Kennedy Meadows sees influx of PCT hikers, Crew 40 and volunteers cleared the way

Release Date: Jun 24, 2015   Kernville, CA

Contact(s): Cody Norris


The mobile population of hikers on the Sequoia National Forest increases in late May and early June each year as Pacific Crest Trail (PCT) hikers reach the small town of Kennedy Meadows.  Seeing hikers from the PCT is nothing new to the owners of the Kennedy Meadows General Store.  But this year was a little different.  “We saw at least a 50% increase in hikers coming into our store from the PCT this year—we usually see about 1,100 people pass through, but had about 1,700 PCT hikers stop in this summer,” said store-owner Scott Hansen. 

Kennedy Meadows General Store and PCT Hikers

Kennedy Meadows marks the 702 mile-mark on the trail from the starting point near California’s border with Mexico.  Many of the hikers have already walked the PCT for about a month and a half by the time they reach the small mountain town. This general store serves as a resupply station for PCT hikers.  They send packages to the store in advance of their trip, to be kept at a small fee so they can pick up food and other essentials and keep progressing into the Sierras.

“We enjoy having the PCT hikers come through,” stated Hansen.  “We let them camp on our property, and many stay at the Kennedy Meadows Campground (area is unavailable) right next to the trail.”  Hansen continued to explain that the town of Kennedy Meadows is one of the more famous stops along the PCT because of its proximity to the trail combined with its isolation from civilization.  “They can resupply and connect with people; but there’s still no cell service; and it’s a really neat atmosphere when they all gather here,” he explained.

The PCT hikers help the store’s business; but Hansen said they have many Forest recreationists stopping in throughout the season.  The Kern Plateau section of the Kern River Ranger District attracts hikers; mountain-bikers, and single-track off-highway vehicle (OHV) activity all summer long.  Camping at Troy Meadow and Fish Creek Campgrounds is also very popular for those wanting to find cooler climates during the hot summer days.

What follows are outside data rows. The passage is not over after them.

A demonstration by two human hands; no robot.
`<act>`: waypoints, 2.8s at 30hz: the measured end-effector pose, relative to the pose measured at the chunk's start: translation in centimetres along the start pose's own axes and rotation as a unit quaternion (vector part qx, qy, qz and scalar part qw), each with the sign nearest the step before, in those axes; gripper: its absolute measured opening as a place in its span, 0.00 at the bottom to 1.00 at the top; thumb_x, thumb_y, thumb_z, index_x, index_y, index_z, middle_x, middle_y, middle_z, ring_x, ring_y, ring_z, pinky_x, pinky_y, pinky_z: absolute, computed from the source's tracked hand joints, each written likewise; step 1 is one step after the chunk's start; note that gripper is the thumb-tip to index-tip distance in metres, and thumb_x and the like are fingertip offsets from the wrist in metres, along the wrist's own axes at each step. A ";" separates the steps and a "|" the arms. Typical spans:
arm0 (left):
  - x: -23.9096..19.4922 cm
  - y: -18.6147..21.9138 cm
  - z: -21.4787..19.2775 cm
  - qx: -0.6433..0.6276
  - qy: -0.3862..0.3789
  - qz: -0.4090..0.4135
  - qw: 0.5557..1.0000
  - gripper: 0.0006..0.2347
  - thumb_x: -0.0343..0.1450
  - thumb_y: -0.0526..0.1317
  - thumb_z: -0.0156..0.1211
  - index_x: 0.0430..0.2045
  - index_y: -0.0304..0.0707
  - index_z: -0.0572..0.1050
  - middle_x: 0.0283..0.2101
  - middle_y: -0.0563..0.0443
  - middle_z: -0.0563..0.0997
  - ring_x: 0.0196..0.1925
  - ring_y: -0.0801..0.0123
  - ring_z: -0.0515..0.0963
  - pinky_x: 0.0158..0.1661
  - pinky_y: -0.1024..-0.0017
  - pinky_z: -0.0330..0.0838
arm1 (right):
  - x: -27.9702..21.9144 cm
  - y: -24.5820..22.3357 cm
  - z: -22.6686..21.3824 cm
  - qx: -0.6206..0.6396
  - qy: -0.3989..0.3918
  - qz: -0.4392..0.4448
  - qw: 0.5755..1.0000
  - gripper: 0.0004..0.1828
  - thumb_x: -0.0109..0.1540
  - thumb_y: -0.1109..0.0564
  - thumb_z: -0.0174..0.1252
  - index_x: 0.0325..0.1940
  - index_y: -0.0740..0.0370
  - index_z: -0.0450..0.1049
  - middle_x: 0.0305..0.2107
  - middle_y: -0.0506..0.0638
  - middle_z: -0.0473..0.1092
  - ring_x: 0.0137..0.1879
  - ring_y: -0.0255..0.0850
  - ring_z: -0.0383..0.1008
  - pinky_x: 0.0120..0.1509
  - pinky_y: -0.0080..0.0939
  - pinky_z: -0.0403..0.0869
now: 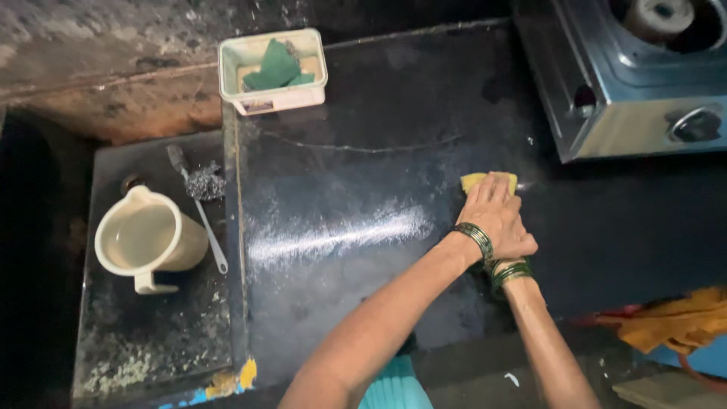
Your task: The person cleans a kitchen sink and countertop using a sponge and water. They scrub the sink basin, wash a metal stove grate, and wipe the surrounding counter area. Finally, they dry a metal plate and ladle with a yellow cloth.
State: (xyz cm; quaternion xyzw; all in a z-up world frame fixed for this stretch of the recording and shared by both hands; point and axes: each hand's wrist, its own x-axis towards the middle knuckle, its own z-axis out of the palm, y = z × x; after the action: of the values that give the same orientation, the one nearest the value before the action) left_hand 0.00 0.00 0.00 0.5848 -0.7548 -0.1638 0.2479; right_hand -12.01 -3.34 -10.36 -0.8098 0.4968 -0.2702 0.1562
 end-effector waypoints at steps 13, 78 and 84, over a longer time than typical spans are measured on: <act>-11.8 -1.9 -2.8 0.012 0.072 0.049 0.996 0.35 0.57 0.59 0.64 0.52 0.27 0.73 0.65 0.18 0.62 0.72 0.22 0.53 0.67 0.36 0.48 | -7.6 -14.1 -2.4 -0.065 -0.048 -0.113 0.990 0.38 0.60 0.51 0.53 0.73 0.67 0.57 0.69 0.65 0.56 0.74 0.58 0.55 0.76 0.51 0.56; -31.0 -52.5 -40.8 -0.493 0.400 -0.271 0.723 0.15 0.68 0.39 0.49 0.46 0.36 0.77 0.46 0.47 0.83 0.46 0.68 0.82 0.46 0.68 0.79 | 18.9 -77.7 16.5 0.150 0.038 -0.421 0.894 0.19 0.69 0.59 0.56 0.63 0.64 0.67 0.59 0.61 0.64 0.64 0.61 0.64 0.68 0.57 0.65; -30.7 -54.7 -41.9 -0.619 0.359 -0.258 0.649 0.15 0.68 0.41 0.62 0.46 0.34 0.77 0.45 0.46 0.82 0.47 0.64 0.80 0.48 0.68 0.75 | 21.0 -78.0 19.8 0.065 0.085 -0.448 0.888 0.16 0.67 0.51 0.60 0.50 0.65 0.71 0.50 0.59 0.64 0.57 0.58 0.63 0.61 0.56 0.63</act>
State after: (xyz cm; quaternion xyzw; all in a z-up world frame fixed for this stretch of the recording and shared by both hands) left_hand 73.49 17.07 -0.51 0.4791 -0.1489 -0.4280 0.7517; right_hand 63.47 13.39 20.24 -0.9082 0.0740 -0.4110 0.0274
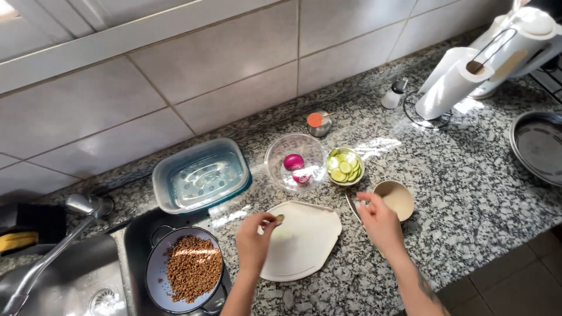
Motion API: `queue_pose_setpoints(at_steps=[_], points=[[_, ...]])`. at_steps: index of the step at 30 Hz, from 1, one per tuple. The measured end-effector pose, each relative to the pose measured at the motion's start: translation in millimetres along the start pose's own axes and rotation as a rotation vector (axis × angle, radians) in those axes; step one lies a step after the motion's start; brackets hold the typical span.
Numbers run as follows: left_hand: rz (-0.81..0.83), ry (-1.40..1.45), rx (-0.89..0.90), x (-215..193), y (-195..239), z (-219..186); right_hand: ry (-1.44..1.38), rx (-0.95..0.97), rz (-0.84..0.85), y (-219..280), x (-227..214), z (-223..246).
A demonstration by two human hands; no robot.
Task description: The person slices a cucumber into thin rounds on a white cutting board using a knife, then transfers the slices into a small bowl. They then peel and slice a red onion on the same board, discarding the peels into a trash bin.
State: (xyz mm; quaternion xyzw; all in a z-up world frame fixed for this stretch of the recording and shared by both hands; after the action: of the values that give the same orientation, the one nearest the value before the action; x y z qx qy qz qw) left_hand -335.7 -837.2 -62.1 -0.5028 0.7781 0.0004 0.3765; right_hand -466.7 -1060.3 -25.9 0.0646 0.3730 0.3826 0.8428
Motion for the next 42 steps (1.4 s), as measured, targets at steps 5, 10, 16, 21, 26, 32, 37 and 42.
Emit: queue_pose_setpoints(at_steps=[5, 10, 16, 21, 26, 32, 37, 42], points=[[0.445, -0.104, -0.664, -2, 16, 37, 0.003, 0.115, 0.126, 47, 26, -38], [0.427, -0.152, -0.602, -4, 22, 36, 0.040, 0.047, 0.155, 77, 39, -56], [0.500, -0.240, -0.517, 0, 31, 39, 0.089, -0.012, 0.200, 110, 51, -53], [0.530, -0.185, -0.499, 4, 44, 52, 0.089, -0.009, 0.224, 133, 66, -44], [0.542, 0.025, -0.473, -3, 47, -6, -0.417, 0.134, 0.254, 152, 67, -54], [0.851, 0.308, -0.035, 61, 84, -143, -1.383, 0.593, -0.027, 165, 19, -96], [1.161, 0.268, 0.184, 148, 132, -236, -1.812, 0.482, -0.165, 171, -27, -217], [0.965, 0.268, 0.735, 261, 189, -340, -1.836, 0.470, -0.554, 198, -135, -316]])
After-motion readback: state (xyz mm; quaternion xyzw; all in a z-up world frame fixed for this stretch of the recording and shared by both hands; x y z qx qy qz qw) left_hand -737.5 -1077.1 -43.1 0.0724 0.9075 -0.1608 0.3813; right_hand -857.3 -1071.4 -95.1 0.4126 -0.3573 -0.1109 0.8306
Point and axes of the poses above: each hand's wrist, its own y-axis away from the middle knuckle, its own x-axis out of the palm, z = x × y, the point moved 2 cm from there along -y, towards the middle knuckle, and after that the axes turned 2 degrees about -y, right-handed, at the moved point
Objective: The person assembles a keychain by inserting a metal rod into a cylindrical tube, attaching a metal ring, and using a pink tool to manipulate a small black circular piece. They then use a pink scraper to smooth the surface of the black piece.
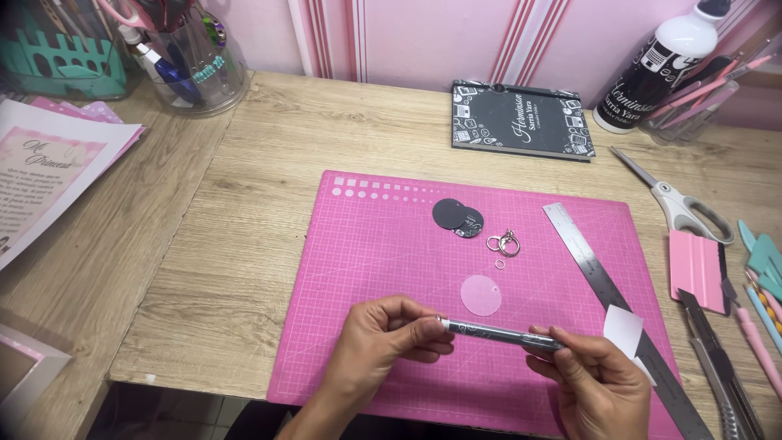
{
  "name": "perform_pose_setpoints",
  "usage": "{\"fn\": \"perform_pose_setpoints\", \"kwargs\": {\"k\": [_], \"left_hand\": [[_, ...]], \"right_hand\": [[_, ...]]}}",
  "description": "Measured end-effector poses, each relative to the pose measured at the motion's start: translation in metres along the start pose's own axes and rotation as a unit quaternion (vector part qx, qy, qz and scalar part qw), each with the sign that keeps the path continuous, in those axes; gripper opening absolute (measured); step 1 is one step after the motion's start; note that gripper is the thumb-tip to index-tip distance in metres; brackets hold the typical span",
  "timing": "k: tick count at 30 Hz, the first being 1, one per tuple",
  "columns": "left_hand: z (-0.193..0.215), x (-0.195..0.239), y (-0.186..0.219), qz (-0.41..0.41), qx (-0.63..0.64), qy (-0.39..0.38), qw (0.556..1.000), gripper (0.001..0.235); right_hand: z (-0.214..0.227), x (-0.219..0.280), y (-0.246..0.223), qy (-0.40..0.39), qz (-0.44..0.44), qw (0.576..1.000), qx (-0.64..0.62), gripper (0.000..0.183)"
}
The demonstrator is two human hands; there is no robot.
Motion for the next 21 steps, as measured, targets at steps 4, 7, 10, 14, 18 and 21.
{"fn": "perform_pose_setpoints", "kwargs": {"k": [4, 7, 10, 14, 18, 21], "left_hand": [[-0.003, 0.002, -0.005, 0.048, 0.010, -0.009, 0.999, 0.020], [-0.004, -0.002, -0.011, 0.064, -0.023, -0.032, 0.997, 0.028], [-0.008, -0.001, -0.007, 0.060, -0.066, -0.070, 0.994, 0.034], [-0.001, 0.003, -0.002, 0.080, -0.095, -0.095, 0.988, 0.018], [0.015, 0.010, 0.020, 0.034, -0.149, -0.094, 0.984, 0.012], [0.047, 0.017, 0.062, -0.039, -0.294, -0.005, 0.955, 0.006]], "right_hand": [[-0.001, 0.003, -0.008, -0.016, 0.052, 0.998, 0.011, 0.019], [-0.017, 0.011, -0.023, -0.037, 0.101, 0.994, 0.018, 0.018], [-0.022, 0.014, -0.028, -0.028, 0.125, 0.991, 0.044, 0.017], [-0.019, 0.007, -0.030, 0.009, 0.087, 0.995, 0.055, 0.012], [-0.019, 0.003, -0.026, 0.010, 0.069, 0.995, 0.071, 0.017], [0.001, 0.001, -0.003, 0.042, 0.019, 0.999, 0.024, 0.024]]}}
Point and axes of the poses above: each hand's wrist, its own x-axis away from the middle knuckle, its own z-axis out of the back of the hand, y = z × x, the point moved 8 cm from there along -x, towards the middle knuckle, and after that the axes turned 6 degrees about -y, right-handed, at the moved point
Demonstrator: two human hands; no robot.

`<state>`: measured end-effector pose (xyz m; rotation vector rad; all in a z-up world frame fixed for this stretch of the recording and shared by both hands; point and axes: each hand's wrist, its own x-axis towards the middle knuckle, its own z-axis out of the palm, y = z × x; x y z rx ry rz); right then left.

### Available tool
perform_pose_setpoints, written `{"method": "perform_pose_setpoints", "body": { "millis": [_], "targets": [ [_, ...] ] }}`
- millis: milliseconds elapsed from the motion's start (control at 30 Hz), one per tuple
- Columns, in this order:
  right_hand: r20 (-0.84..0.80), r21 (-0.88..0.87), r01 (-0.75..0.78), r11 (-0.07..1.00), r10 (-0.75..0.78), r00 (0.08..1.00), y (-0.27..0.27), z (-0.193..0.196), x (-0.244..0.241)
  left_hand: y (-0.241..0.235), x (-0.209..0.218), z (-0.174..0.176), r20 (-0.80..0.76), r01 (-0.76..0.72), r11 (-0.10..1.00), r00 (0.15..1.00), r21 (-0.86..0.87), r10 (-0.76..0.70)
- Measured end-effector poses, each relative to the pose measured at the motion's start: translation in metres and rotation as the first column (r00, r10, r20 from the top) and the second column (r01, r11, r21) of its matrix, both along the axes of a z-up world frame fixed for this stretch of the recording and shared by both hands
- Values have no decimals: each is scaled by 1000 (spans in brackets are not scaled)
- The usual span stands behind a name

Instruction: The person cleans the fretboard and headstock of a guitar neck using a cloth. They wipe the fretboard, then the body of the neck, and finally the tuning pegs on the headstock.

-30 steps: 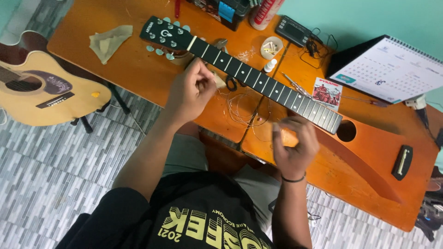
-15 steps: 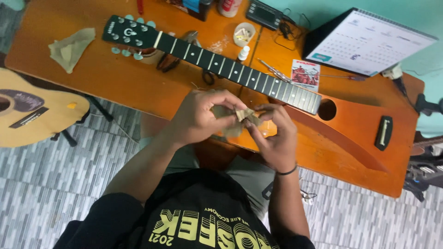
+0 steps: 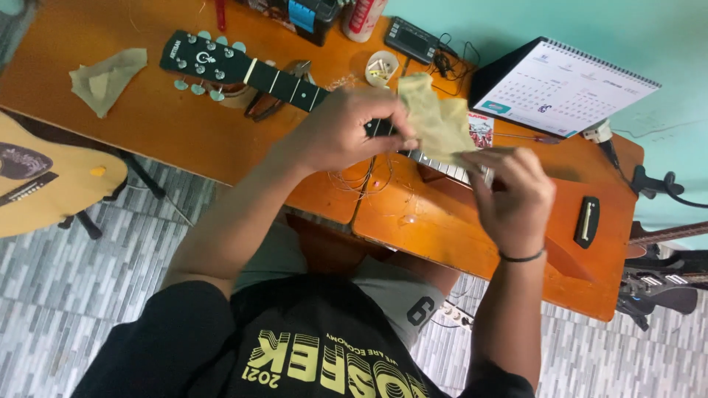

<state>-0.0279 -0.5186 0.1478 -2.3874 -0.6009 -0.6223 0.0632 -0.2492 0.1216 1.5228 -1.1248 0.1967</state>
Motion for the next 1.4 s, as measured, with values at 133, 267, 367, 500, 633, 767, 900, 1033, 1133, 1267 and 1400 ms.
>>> {"method": "perform_pose_setpoints", "body": {
  "millis": [133, 267, 367, 500, 633, 767, 900, 1033, 1133, 1267, 1400],
  "targets": [
    [-135, -126, -114, 985, 97, 986, 7, -38, 5, 21, -10, -48, -85, -67, 952, 992, 298, 97],
    [-131, -126, -86, 988, 70, 989, 16, -54, 15, 55, -14, -64, -14, -326, 896, 938, 301, 346],
    [-137, -180, -47, 982, 23, 990, 38, -56, 31, 78, -8, -65, 215, -635, 737, 772, 232, 598],
    [-175, -510, 119, 852, -238, 955, 72, -83, 45, 111, -14, -72, 478, -900, 332, 433, 283, 764],
    [-82, -567, 227, 792, -328, 941, 123, -86, 39, 118, -29, -83, 422, -932, 296, 359, 211, 832],
    [-113, -593, 159, 789, -278, 954, 168, -90, 42, 123, -40, -97, 206, -860, 450, 498, 242, 842],
    [-260, -597, 56, 800, -259, 930, 215, -87, 49, 126, -38, -107, 147, -889, 422, 448, 175, 882],
    [-235, -595, 13, 804, -190, 953, 245, -87, 59, 132, -37, -125, 128, -881, 421, 453, 214, 882],
    [-230, -558, -40, 829, -108, 967, 262, -88, 74, 137, -36, -129, 37, -855, 475, 492, 207, 870],
    [-268, -562, -133, 816, -28, 963, 270, -93, 90, 141, -36, -123, 93, -854, 434, 476, 286, 875],
    [-193, -615, -98, 783, -29, 981, 251, -90, 76, 139, -40, -108, 172, -831, 361, 465, 424, 868]
  ]
}}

Crews and volunteers cleared the trail

The Pacific Crest Trail Association (PCTA) has seen a 300% increase to their website www.pcta.org since the release of the movie “Wild” in 2014.  Luckily, the PCTA is always engaged with trail-users and managing agencies.  Just last year, volunteers with the PCTA worked with Sequoia National Forest recreation personnel to clear many trees that had fallen across the trail north of Kennedy Meadows. 

The PCT also crosses the Sequoia National Forest a couple days walk south of Kennedy Meadows in the Piute Mountains.  Crew 40, a ten-person, fire-use crew on the Kern River Ranger District, has worked its way south from Harris Grade to Bird Springs removing downed trees, dropping snags, and building water bars along this nine-mile section.  The snags, most remnants of the Piute Fire, are being removed to promote safe travel for PCT hikers.  A few volunteers from the PCTA went through this section of trail about a month ago to clear downed trees as well.  Hikers moving through this section later in the summer may need to pack water. Landers Camp still has water available, but many springs and wells are expected to dry quickly as summer heat continues.  

Getting ready for next year

Although most of this year’s PCT hikers have moved past Kennedy Meadows, many people are beginning to plan for their trip next year.  “We are excited to know that more people are discovering the Pacific Crest Trail, and enjoying the multitude of experiences that come with hiking the trail,” stated District Recreation Officer Tricia Maki.  She continued, “As more and more people visit the Pacific Crest Trail, it will become even more crucial for all visitors to be responsible, informed, and prepared to meet the challenges of the trail while protecting the natural world in which the trail passes through.”  Visit the Leave No Trace website at www.lnt.org to learn how to bring a wilderness ethic into the Forest and leave only footprints behind.  Dry camping is another enjoyable way to reduce impacts along the PCT.